(Stored entries)
======
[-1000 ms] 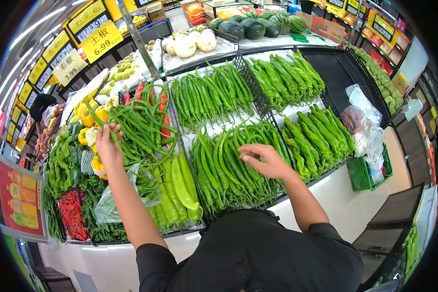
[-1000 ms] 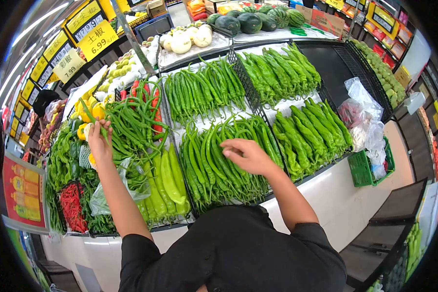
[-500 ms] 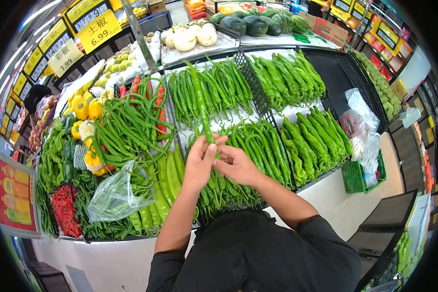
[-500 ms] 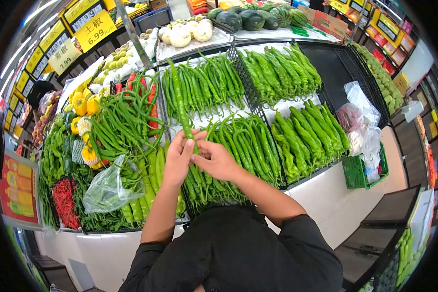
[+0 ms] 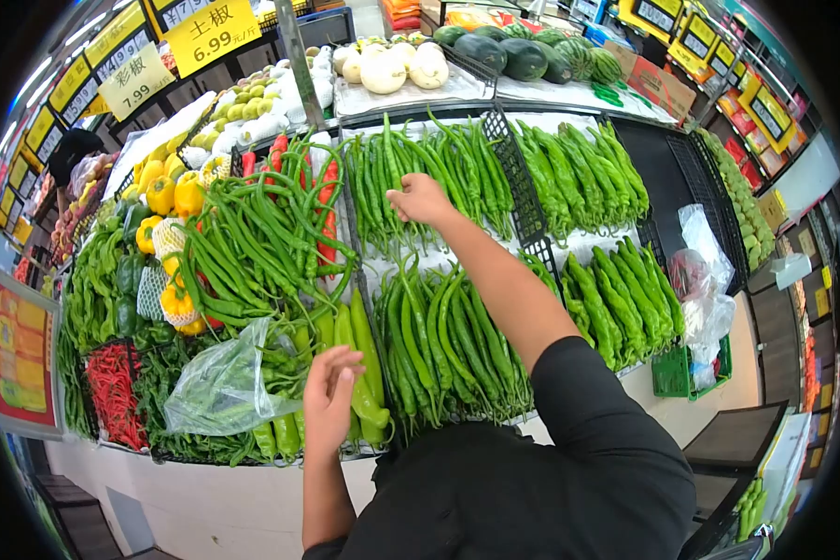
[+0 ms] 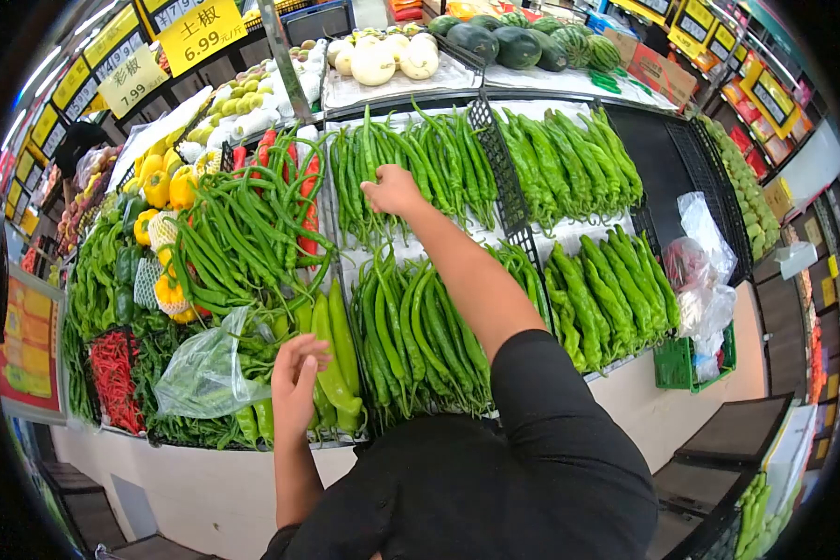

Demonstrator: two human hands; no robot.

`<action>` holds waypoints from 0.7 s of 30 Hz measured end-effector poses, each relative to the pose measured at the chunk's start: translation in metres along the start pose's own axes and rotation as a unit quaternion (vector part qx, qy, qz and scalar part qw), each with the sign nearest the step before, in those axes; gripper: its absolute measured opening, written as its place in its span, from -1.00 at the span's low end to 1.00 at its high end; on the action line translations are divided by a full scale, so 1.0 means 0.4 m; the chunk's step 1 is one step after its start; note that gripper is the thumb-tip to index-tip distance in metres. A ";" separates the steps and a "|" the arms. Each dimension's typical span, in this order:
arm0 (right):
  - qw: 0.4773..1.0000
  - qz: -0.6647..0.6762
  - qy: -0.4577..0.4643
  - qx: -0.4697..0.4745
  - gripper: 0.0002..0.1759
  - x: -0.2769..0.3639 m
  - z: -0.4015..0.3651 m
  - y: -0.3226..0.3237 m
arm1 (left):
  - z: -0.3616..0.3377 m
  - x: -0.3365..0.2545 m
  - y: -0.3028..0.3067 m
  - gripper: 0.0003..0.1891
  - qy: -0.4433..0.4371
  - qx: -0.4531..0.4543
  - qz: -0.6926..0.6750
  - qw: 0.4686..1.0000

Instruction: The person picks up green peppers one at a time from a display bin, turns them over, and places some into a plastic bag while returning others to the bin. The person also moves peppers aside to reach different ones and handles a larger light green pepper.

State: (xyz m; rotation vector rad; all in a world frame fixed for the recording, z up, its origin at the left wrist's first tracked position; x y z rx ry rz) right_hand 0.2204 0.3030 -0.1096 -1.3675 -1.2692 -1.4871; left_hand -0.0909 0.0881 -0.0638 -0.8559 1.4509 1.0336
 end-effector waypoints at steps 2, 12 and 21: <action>0.994 -0.110 -0.010 0.009 -0.58 -0.005 0.041 -0.044 | -0.012 0.021 0.020 -0.70 0.014 -0.020 0.003 1.000; 0.948 -0.311 0.053 0.029 -0.73 -0.069 0.055 -0.203 | 0.018 0.055 0.047 -0.73 0.032 -0.036 -0.021 0.999; 0.941 -0.318 0.102 0.060 -0.49 -0.099 0.060 -0.207 | 0.019 0.054 0.030 -0.76 0.030 -0.008 -0.017 0.999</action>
Point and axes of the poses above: each hand's wrist, its own z-axis towards the middle knuckle, its own y-axis out of the back of the hand, x = y × z, the point moved 6 cm from there along z, towards the middle knuckle, and after that the axes turned 10 degrees about z, right-handed, at the moved point
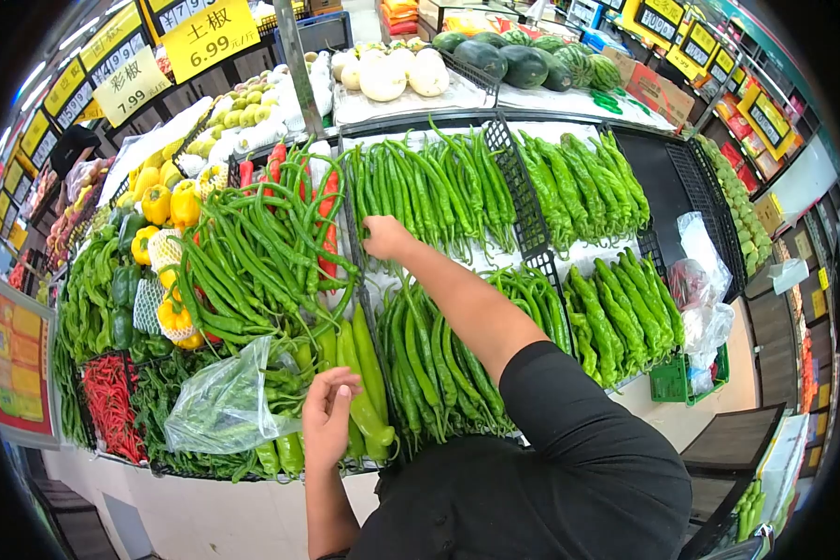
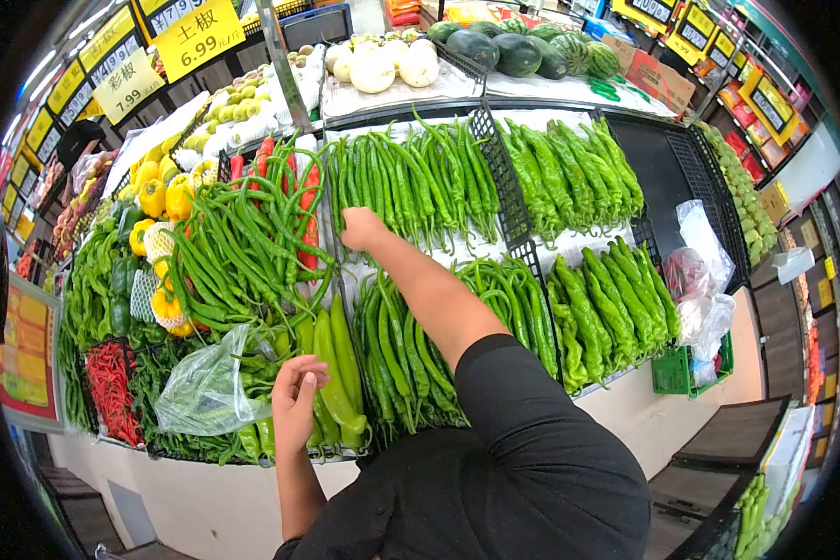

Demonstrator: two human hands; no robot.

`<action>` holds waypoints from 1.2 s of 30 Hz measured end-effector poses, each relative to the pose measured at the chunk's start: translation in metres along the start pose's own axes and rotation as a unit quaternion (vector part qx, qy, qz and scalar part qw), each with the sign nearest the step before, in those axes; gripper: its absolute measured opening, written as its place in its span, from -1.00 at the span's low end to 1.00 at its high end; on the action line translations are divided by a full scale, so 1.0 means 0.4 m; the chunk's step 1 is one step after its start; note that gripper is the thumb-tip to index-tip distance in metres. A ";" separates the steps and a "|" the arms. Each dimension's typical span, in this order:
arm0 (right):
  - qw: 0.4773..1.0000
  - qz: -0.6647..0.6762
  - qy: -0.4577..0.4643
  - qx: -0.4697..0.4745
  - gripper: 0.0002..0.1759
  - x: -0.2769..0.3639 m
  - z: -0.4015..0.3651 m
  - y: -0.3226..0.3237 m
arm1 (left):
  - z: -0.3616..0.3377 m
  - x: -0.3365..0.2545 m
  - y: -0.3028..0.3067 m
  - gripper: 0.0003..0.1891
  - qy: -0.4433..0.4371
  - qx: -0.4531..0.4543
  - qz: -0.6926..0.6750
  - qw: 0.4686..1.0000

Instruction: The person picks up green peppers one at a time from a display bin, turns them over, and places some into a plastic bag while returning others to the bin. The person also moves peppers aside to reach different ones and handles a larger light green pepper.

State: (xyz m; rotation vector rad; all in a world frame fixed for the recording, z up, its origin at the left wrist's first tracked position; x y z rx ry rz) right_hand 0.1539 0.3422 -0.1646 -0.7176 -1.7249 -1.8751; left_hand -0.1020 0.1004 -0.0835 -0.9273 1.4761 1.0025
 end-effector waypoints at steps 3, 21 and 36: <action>0.998 0.066 -0.003 0.000 -0.47 0.015 -0.019 0.024 | 0.000 -0.014 0.013 -0.78 -0.019 0.002 0.010 1.000; 0.875 0.463 -0.101 -0.099 -0.63 -0.031 -0.754 0.413 | 0.290 -0.259 0.313 -0.74 -0.108 -0.064 0.233 0.964; 0.891 0.430 -0.088 -0.118 -0.67 -0.029 -0.931 0.343 | 0.601 -0.029 0.184 -0.78 -0.017 -0.041 0.412 0.910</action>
Point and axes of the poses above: each hand's wrist, its own z-axis towards the middle knuckle, its own y-axis out of the back of the hand, x = y × z, the point moved 6 cm from there along z, towards the middle knuckle, and after that the axes turned 10 degrees about z, right-handed, at the moved point
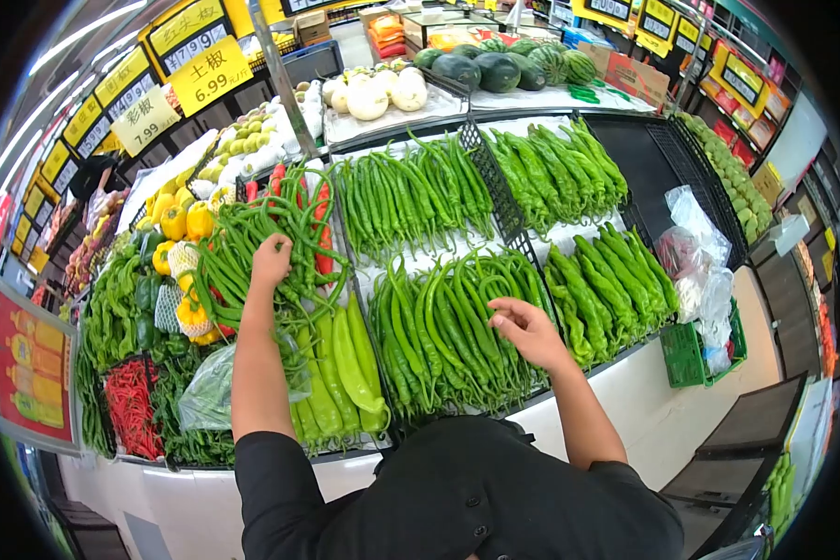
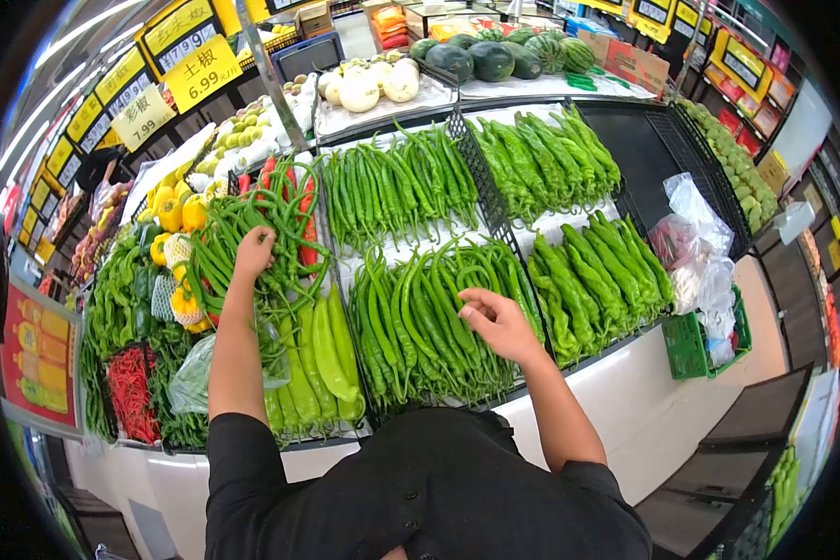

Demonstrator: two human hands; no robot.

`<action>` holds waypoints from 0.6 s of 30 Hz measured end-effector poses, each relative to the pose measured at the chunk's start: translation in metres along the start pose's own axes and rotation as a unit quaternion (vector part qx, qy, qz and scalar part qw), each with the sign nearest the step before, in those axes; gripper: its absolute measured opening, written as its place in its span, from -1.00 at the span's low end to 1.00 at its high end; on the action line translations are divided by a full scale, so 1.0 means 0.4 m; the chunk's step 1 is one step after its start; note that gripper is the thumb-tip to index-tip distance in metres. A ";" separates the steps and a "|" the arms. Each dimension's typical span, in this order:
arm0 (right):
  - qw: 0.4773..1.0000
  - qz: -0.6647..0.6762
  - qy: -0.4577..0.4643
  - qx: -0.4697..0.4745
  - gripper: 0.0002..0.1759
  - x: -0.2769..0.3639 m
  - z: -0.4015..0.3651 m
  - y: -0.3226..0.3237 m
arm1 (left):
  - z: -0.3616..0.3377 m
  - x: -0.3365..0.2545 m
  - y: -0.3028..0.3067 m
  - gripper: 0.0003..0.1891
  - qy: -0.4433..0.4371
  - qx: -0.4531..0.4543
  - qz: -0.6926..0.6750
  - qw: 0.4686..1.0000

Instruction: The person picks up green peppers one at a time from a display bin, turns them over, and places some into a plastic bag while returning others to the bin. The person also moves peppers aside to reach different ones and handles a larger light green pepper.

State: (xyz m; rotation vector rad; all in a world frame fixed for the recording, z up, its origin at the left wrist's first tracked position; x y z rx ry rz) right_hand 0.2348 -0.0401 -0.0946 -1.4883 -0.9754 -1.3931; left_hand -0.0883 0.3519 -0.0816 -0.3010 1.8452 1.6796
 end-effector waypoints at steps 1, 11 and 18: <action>1.000 0.002 -0.005 0.000 -0.67 -0.006 -0.004 -0.008 | -0.007 0.000 0.016 -0.80 0.003 -0.030 -0.034 0.999; 0.996 -0.014 0.029 0.082 -0.63 0.051 0.051 -0.166 | -0.259 -0.245 0.139 -0.90 -0.159 -0.094 -0.274 0.944; 0.978 -0.009 0.143 0.151 -0.63 0.153 0.105 -0.320 | -0.463 -0.427 -0.002 -0.85 -0.182 0.069 -0.331 0.923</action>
Point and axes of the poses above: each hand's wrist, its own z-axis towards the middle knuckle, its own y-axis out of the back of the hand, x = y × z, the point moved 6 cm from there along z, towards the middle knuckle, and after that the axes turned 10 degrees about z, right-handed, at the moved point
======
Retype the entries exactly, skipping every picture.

[-1000 ms] 
[-1000 ms] 
[-500 ms] 
[-500 ms] 
[+0 ms] 
[+0 ms] 

Demonstrator: two human hands; no robot.

`<action>` holds waypoints from 0.7 s of 30 Hz measured end-effector poses, each relative to the pose measured at the chunk's start: translation in metres along the start pose's own axes and rotation as a unit quaternion (vector part qx, qy, qz and scalar part qw), each with the sign nearest the step before, in those axes; gripper: its absolute measured opening, written as its place in its span, from -1.00 at the span's low end to 1.00 at its high end; on the action line translations are divided by a full scale, so 1.0 means 0.4 m; the chunk's step 1 is one step after its start; note that gripper is the thumb-tip to index-tip distance in metres. A ";" separates the steps and a "|" the arms. Each dimension's typical span, in this order:
arm0 (right):
  - qw: 0.4773..1.0000
  - qz: -0.6647..0.6762
  - qy: -0.4577..0.4643
  - qx: -0.4697..0.4745
  - gripper: 0.0002..0.1759
  - x: -0.2769..0.3639 m
  - z: -0.4015..0.3651 m
  - y: -0.3226..0.3237 m
arm1 (left):
  - z: -0.3616..0.3377 m
  - x: -0.3365..0.2545 m
  - y: -0.3028..0.3067 m
  - gripper: 0.0003..0.1891
  - qy: -0.4433..0.4371
  - qx: -0.4531..0.4543
  - qz: -0.6926..0.6750
  - qw: 0.4686..1.0000

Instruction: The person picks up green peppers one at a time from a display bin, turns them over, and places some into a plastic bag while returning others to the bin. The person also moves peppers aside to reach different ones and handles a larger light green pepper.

State: (xyz m; rotation vector rad; all in a world frame fixed for the recording, z up, its origin at the left wrist's first tracked position; x y z rx ry rz) right_hand 0.2204 0.3030 -0.1096 -1.3675 -1.2692 -1.4871; left_hand -0.0909 0.0881 -0.0638 -0.8559 1.4509 1.0336
 end-effector waypoints at steps 2, 12 and 21: <action>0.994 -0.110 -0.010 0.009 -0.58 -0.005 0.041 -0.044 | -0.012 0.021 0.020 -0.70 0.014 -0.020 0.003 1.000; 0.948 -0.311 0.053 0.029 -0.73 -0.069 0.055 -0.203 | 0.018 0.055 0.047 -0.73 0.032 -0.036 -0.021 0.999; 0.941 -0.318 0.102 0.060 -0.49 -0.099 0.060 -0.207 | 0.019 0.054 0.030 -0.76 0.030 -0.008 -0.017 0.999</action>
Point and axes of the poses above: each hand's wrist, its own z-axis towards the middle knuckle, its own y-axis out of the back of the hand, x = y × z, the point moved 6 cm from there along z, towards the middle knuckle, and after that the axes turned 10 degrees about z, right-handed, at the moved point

Demonstrator: two human hands; no robot.

`<action>` holds waypoints from 1.2 s of 30 Hz measured end-effector poses, each relative to the pose measured at the chunk's start: translation in metres along the start pose's own axes and rotation as a unit quaternion (vector part qx, qy, qz and scalar part qw), each with the sign nearest the step before, in those axes; gripper: its absolute measured opening, written as its place in its span, from -1.00 at the span's low end to 1.00 at its high end; on the action line translations are divided by a full scale, so 1.0 means 0.4 m; the chunk's step 1 is one step after its start; note that gripper is the thumb-tip to index-tip distance in metres. A ";" separates the steps and a "|" the arms. Each dimension's typical span, in this order:
arm0 (right):
  - qw: 0.4773..1.0000
  - qz: -0.6647..0.6762
  - qy: -0.4577..0.4643
  - qx: -0.4697..0.4745
  - gripper: 0.0002..0.1759
  - x: -0.2769..0.3639 m
  - z: -0.4015..0.3651 m
  - y: -0.3226..0.3237 m
arm1 (left):
  - z: -0.3616..0.3377 m
  - x: -0.3365..0.2545 m
  - y: -0.3028..0.3067 m
  - gripper: 0.0003..0.1891
  - qy: -0.4433..0.4371
  - qx: -0.4531..0.4543
  - qz: -0.6926..0.6750
  - qw: 0.4686..1.0000

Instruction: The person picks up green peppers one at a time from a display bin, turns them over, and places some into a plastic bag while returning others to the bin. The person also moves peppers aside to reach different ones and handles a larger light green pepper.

State: (xyz m; rotation vector rad; all in a world frame fixed for the recording, z up, its origin at the left wrist's first tracked position; x y z rx ry rz) right_hand 0.1539 0.3422 -0.1646 -0.7176 -1.7249 -1.8751; left_hand -0.1020 0.1004 -0.0835 -0.9273 1.4761 1.0025
 end-effector waypoints at steps 3, 21 and 36: <action>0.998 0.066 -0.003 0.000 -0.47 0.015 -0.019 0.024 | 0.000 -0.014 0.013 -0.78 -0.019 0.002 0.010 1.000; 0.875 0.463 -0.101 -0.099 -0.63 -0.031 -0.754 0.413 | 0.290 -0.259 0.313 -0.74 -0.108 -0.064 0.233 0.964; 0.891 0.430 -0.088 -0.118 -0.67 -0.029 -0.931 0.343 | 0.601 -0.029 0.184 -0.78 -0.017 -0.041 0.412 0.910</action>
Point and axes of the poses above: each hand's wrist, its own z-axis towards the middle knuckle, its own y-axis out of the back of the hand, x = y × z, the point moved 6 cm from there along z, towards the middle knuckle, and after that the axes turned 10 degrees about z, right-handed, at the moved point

Demonstrator: two human hands; no robot.

`<action>` holds waypoints from 0.6 s of 30 Hz measured end-effector poses, each relative to the pose measured at the chunk's start: translation in metres along the start pose's own axes and rotation as a unit quaternion (vector part qx, qy, qz and scalar part qw), each with the sign nearest the step before, in those axes; gripper: its absolute measured opening, written as its place in its span, from -1.00 at the span's low end to 1.00 at its high end; on the action line translations are divided by a full scale, so 1.0 means 0.4 m; the chunk's step 1 is one step after its start; note that gripper is the thumb-tip to index-tip distance in metres. A ";" separates the steps and a "|" the arms. Each dimension's typical span, in this order:
arm0 (right):
  - qw: 0.4773..1.0000
  - qz: -0.6647..0.6762
  - qy: -0.4577..0.4643
  - qx: -0.4697..0.4745
  - gripper: 0.0002..0.1759
  - x: -0.2769..0.3639 m
  - z: -0.4015..0.3651 m
  - y: -0.3226..0.3237 m
arm1 (left):
  - z: -0.3616..0.3377 m
  - x: -0.3365..0.2545 m
  - y: -0.3028..0.3067 m
  - gripper: 0.0003..0.1891
  - qy: -0.4433..0.4371
  - qx: -0.4531..0.4543
  - qz: -0.6926..0.6750
  - qw: 0.4686..1.0000

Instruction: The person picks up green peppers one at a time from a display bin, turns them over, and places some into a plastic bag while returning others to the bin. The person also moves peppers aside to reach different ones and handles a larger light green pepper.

State: (xyz m; rotation vector rad; all in a world frame fixed for the recording, z up, its origin at the left wrist's first tracked position; x y z rx ry rz) right_hand 0.2348 -0.0401 -0.0946 -1.4883 -0.9754 -1.3931; left_hand -0.0883 0.3519 -0.0816 -0.3010 1.8452 1.6796
 end-effector waypoints at steps 1, 11 and 18: <action>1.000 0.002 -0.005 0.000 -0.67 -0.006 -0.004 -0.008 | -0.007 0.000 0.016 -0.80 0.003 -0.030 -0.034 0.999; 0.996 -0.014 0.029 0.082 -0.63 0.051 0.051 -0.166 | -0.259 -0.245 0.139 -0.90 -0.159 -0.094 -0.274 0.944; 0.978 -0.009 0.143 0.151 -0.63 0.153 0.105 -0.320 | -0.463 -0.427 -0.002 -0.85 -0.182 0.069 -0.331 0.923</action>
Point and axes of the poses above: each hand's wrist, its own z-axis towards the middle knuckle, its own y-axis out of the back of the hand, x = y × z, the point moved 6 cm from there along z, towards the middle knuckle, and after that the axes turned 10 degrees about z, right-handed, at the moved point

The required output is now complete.